From: Vladimir Davydov <vdavydov.dev@gmail.com>
To: Alexander Turenko <alexander.turenko@tarantool.org>
Cc: avtikhon <avtikhon@tarantool.org>, tarantool-patches@freelists.org
Subject: Re: [PATCH v3] Use SIGKILL to stop server replica
Date: Thu, 2 May 2019 12:51:29 +0300 [thread overview]
Message-ID: <20190502095129.dhufqnds2f3duwxa@esperanza> (raw)
In-Reply-To: <20190502013945.rgo5qjwgzv7p3wlg@tkn_work_nb>
On Thu, May 02, 2019 at 04:39:45AM +0300, Alexander Turenko wrote:
> Vladimir, can you please verify my description of the fix? I have put it
> at end of the email. I see that my terminology differs from your: I
> describe things w/o terms 'advance gc', 'recovering xlog' and so on
> because I don't sure I can use them appropriately. Instead I tried to
> write it in terms of externally visible behaviour: 'remove xlog',
> 'reading xlog' and so on.
>
> My variant of the description:
>
> test: fix replication/gc flaky failures
>
> Two problems are fixed here. The first one is about correctness of the
> test case. The second is about flaky failures.
>
> About correctness. The test case contains the following lines:
>
> | test_run:cmd("switch replica")
> | -- Unblock the replica and break replication.
> | box.error.injection.set("ERRINJ_WAL_DELAY", false)
> | box.cfg{replication = {}}
>
> Usually rows are applied and the new vclock is sent to the master before
> replication will be disabled. So the master removes old xlog before the
> replica restart and the next case tests nothing.
>
> This commit uses the new test-run's ability to stop a tarantool instance
> with a custom signal and stops the replica with SIGKILL w/o dropping
> ERRINJ_WAL_DELAY. This change fixes the race between applying rows and
> disabling replication and so makes the test case correct.
>
> About flaky failures. They were look like so:
>
> | [029] --- replication/gc.result Mon Apr 15 14:58:09 2019
> | [029] +++ replication/gc.reject Tue Apr 16 09:17:47 2019
> | [029] @@ -290,7 +290,12 @@
> | [029] ...
> | [029] wait_xlog(1) or fio.listdir('./master')
> | [029] ---
> | [029] -- true
> | [029] +- - 00000000000000000305.vylog
> | [029] + - 00000000000000000305.xlog
> | [029] + - '512'
> | [029] + - 00000000000000000310.xlog
> | [029] + - 00000000000000000310.vylog
> | [029] + - 00000000000000000310.snap
> | [029] ...
> | [029] -- Stop the replica.
> | [029] test_run:cmd("stop server replica")

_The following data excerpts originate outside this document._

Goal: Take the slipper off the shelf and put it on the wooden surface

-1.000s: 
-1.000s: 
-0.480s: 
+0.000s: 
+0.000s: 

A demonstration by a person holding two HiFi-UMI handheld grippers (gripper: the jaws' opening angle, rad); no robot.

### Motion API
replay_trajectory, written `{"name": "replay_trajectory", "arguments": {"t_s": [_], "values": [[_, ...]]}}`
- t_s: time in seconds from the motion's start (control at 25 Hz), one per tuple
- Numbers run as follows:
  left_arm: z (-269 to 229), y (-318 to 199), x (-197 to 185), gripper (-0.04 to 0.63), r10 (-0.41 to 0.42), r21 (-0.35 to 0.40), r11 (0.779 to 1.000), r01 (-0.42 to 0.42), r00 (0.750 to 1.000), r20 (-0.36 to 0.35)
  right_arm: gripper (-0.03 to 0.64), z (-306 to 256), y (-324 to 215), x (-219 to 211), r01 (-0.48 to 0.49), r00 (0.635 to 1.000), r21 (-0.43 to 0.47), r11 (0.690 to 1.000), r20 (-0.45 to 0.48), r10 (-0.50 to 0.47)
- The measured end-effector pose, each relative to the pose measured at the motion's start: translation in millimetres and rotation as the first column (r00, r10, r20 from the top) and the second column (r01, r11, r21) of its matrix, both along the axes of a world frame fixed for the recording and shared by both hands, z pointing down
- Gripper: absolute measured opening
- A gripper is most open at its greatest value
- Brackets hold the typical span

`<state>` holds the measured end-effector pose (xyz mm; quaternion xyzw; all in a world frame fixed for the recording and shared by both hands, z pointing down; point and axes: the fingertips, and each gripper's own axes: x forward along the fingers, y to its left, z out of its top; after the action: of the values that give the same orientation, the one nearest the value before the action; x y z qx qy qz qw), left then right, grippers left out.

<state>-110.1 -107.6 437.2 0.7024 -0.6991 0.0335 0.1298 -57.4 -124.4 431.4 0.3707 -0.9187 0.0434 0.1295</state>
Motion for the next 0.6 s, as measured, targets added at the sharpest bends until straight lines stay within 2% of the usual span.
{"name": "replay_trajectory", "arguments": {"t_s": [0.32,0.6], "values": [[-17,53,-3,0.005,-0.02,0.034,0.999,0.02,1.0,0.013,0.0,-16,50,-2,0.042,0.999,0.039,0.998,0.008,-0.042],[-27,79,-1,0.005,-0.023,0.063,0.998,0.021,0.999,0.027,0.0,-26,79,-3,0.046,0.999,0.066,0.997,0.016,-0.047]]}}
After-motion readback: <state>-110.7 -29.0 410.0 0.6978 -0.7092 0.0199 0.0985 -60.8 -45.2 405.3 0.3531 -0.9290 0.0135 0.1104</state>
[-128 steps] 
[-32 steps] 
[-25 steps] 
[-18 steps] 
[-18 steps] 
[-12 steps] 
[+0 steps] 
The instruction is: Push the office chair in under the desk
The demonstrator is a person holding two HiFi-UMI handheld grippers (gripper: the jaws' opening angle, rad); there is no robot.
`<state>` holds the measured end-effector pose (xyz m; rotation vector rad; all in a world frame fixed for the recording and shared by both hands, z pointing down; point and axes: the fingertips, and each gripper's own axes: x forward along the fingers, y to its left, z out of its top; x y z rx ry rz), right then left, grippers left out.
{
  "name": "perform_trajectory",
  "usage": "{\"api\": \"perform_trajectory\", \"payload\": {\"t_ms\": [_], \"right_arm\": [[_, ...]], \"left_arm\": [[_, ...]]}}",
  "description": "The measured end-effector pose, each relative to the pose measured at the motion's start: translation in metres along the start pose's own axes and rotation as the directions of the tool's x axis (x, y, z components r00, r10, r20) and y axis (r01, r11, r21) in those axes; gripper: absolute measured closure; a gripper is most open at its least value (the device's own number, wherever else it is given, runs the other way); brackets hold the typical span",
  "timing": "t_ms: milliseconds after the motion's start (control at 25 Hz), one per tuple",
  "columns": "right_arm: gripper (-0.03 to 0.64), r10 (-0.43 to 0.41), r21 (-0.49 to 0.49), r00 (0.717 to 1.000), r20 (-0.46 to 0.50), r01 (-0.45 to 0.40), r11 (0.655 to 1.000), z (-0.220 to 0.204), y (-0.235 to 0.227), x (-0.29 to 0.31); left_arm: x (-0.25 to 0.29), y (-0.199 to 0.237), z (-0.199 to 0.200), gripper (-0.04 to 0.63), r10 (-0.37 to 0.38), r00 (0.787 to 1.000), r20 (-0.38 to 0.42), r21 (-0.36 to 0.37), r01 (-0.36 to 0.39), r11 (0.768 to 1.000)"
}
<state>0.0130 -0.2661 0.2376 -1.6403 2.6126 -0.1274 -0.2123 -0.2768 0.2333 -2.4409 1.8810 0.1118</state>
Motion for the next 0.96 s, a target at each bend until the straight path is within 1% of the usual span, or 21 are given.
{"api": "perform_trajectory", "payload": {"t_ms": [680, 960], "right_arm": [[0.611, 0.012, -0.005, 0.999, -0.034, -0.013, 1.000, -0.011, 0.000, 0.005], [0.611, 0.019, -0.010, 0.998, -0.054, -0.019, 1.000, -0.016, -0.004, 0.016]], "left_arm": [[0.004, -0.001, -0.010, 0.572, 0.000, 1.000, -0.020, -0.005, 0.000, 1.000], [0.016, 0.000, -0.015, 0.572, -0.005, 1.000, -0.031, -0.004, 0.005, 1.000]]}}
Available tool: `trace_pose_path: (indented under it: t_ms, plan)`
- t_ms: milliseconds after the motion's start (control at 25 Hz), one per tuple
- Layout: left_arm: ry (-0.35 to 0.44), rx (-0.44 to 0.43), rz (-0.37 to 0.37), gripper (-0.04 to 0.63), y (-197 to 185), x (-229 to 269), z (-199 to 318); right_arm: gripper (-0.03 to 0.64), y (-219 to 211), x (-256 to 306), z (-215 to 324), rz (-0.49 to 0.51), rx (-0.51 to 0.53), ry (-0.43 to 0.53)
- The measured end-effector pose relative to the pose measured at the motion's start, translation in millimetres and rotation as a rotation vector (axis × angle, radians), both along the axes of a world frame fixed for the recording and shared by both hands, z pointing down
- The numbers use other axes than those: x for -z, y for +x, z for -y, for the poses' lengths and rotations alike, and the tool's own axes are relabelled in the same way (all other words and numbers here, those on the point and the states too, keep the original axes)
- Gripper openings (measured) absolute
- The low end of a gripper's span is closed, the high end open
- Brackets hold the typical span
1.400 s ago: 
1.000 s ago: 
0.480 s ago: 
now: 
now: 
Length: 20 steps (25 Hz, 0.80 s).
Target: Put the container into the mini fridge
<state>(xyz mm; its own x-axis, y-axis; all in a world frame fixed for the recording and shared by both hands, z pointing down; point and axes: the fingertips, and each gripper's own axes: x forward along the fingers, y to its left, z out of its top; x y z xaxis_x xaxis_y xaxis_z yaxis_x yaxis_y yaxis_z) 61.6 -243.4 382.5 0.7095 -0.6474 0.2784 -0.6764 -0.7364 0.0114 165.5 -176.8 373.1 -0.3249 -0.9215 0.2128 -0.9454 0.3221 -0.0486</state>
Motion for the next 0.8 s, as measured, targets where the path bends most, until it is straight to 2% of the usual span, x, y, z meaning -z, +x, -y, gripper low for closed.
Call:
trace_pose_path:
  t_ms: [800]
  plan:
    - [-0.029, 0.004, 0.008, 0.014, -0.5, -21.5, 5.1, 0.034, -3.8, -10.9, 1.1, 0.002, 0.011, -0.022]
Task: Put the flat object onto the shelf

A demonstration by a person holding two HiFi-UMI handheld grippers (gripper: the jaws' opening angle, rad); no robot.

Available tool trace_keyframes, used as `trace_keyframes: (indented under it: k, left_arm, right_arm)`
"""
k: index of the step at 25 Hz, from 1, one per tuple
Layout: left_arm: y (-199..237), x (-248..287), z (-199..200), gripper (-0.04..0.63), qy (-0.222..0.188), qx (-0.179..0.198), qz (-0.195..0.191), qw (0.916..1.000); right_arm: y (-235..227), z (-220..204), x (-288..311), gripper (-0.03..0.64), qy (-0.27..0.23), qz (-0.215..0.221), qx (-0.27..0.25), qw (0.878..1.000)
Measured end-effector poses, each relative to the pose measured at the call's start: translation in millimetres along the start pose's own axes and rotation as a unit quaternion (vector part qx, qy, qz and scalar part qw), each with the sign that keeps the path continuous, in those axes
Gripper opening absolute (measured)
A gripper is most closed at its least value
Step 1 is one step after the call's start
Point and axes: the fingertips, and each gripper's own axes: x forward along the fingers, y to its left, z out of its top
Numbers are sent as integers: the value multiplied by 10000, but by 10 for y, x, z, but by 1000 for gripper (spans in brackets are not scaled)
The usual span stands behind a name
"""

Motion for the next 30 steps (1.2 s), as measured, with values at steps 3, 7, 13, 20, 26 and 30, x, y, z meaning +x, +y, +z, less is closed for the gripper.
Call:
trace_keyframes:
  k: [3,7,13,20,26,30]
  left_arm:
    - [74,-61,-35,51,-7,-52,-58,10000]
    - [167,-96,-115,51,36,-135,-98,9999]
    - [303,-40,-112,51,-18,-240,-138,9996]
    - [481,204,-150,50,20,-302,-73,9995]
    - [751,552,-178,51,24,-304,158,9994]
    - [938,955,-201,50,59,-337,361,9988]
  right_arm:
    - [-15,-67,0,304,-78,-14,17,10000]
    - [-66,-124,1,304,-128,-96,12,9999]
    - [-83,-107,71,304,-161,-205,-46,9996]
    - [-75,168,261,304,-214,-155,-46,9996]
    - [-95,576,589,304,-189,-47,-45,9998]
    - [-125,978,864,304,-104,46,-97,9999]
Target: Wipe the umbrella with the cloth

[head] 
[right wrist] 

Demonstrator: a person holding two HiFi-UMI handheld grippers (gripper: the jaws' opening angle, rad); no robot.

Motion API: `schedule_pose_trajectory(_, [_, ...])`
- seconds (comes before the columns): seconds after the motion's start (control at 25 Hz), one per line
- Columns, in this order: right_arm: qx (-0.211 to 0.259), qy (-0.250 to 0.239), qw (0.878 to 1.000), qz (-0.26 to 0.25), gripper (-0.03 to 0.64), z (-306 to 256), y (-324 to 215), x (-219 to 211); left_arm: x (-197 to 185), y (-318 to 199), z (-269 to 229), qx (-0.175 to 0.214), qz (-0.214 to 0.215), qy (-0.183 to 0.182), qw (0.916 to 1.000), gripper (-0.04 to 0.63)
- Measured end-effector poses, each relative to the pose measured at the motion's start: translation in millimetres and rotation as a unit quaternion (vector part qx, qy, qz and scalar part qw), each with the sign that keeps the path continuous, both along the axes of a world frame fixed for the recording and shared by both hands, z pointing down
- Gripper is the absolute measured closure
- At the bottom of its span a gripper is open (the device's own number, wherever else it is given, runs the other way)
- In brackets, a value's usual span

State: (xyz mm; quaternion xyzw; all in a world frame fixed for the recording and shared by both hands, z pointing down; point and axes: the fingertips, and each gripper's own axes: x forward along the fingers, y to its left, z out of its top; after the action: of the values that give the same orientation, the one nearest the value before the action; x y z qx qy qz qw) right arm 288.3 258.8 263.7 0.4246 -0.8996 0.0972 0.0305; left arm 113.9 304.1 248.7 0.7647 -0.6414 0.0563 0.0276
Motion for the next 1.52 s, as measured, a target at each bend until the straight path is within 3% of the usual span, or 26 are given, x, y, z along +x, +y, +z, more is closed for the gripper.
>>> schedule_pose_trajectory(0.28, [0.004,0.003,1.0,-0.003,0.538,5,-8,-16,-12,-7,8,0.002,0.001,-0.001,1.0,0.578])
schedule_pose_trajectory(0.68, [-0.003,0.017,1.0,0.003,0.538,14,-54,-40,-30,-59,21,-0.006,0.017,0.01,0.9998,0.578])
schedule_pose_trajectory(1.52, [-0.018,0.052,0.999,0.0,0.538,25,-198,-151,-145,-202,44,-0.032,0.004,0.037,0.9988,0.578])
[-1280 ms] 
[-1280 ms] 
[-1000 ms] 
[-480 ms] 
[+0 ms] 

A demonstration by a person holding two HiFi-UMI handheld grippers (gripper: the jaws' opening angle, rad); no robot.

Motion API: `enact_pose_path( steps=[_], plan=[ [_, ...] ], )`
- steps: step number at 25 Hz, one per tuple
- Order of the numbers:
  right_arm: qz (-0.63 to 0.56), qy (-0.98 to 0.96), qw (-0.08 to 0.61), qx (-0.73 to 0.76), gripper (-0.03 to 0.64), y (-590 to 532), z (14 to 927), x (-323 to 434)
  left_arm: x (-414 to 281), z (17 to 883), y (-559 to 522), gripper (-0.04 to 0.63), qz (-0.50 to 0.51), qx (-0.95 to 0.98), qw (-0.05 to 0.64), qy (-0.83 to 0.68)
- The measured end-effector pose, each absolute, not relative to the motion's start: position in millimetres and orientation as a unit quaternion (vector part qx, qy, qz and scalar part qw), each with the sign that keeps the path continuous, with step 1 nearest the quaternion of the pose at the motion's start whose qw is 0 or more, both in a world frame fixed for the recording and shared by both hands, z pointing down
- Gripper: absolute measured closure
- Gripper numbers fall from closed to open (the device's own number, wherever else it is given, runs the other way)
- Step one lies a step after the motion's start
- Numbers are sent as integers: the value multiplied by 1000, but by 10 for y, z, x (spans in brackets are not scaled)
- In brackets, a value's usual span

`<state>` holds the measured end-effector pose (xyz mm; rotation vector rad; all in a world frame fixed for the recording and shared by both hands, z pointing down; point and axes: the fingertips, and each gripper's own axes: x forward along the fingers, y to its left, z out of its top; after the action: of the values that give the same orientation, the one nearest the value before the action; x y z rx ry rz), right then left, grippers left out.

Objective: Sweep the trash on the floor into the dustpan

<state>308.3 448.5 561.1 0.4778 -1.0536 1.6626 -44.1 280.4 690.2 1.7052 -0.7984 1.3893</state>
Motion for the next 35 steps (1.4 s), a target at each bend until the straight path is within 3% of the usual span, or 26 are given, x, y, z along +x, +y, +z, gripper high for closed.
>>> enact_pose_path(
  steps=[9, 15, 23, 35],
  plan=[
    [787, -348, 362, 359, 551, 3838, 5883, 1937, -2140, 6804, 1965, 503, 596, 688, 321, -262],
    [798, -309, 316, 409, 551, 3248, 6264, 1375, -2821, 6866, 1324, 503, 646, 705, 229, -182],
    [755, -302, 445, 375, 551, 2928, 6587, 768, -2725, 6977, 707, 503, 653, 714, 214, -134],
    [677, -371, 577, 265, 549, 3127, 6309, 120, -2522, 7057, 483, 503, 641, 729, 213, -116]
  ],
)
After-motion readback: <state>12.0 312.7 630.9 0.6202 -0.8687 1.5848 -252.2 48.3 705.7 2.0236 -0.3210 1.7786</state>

> | <...next cases could have induced mismathes too...>
>
> The reason of the fail is that a replica applied all rows from the old
> xlog, but didn't sent an ACK with a new vclock to a master, because the
> replication was disabled before that. The master stops relay and keeps
> the old xlog. When the replica starts again it subscribes with the
> vclock value that instructs a relay to open the new xlog.
>
> Tarantool can remove an old xlog just after a replica's ACK when
> observes that the xlog was fully read by all replicas. But tarantool
> does not remove xlogs when a replica is subscribed. This is not a big
> problem, because such 'stuck' xlog file will be removed with a next xlog
> removal.
>
> There was the attempt to fix this behaviour and remove old xlogs at
> subscribe, see the following commits:
>
> * b5b4809cf2e6d48230eb9e4301eac188b080e0f4 ('replication: update replica
> gc state on subscribe');
> * 766cd3e1015f6f76460a748c37212fb4c8791500 ('Revert "replication: update
> replica gc state on subscribe"').
>
> Anyway, this commit fixes this flaky failures, because stops the replica
> before applying rows from the old xlog. So when the replica starts it
> continues reading from the old xlog and the xlog file will be removed
> when will be fully read.
>
> Closes #4162
Looks good to me, thanks.
next prev parent reply other threads:[~2019-05-02 9:51 UTC|newest]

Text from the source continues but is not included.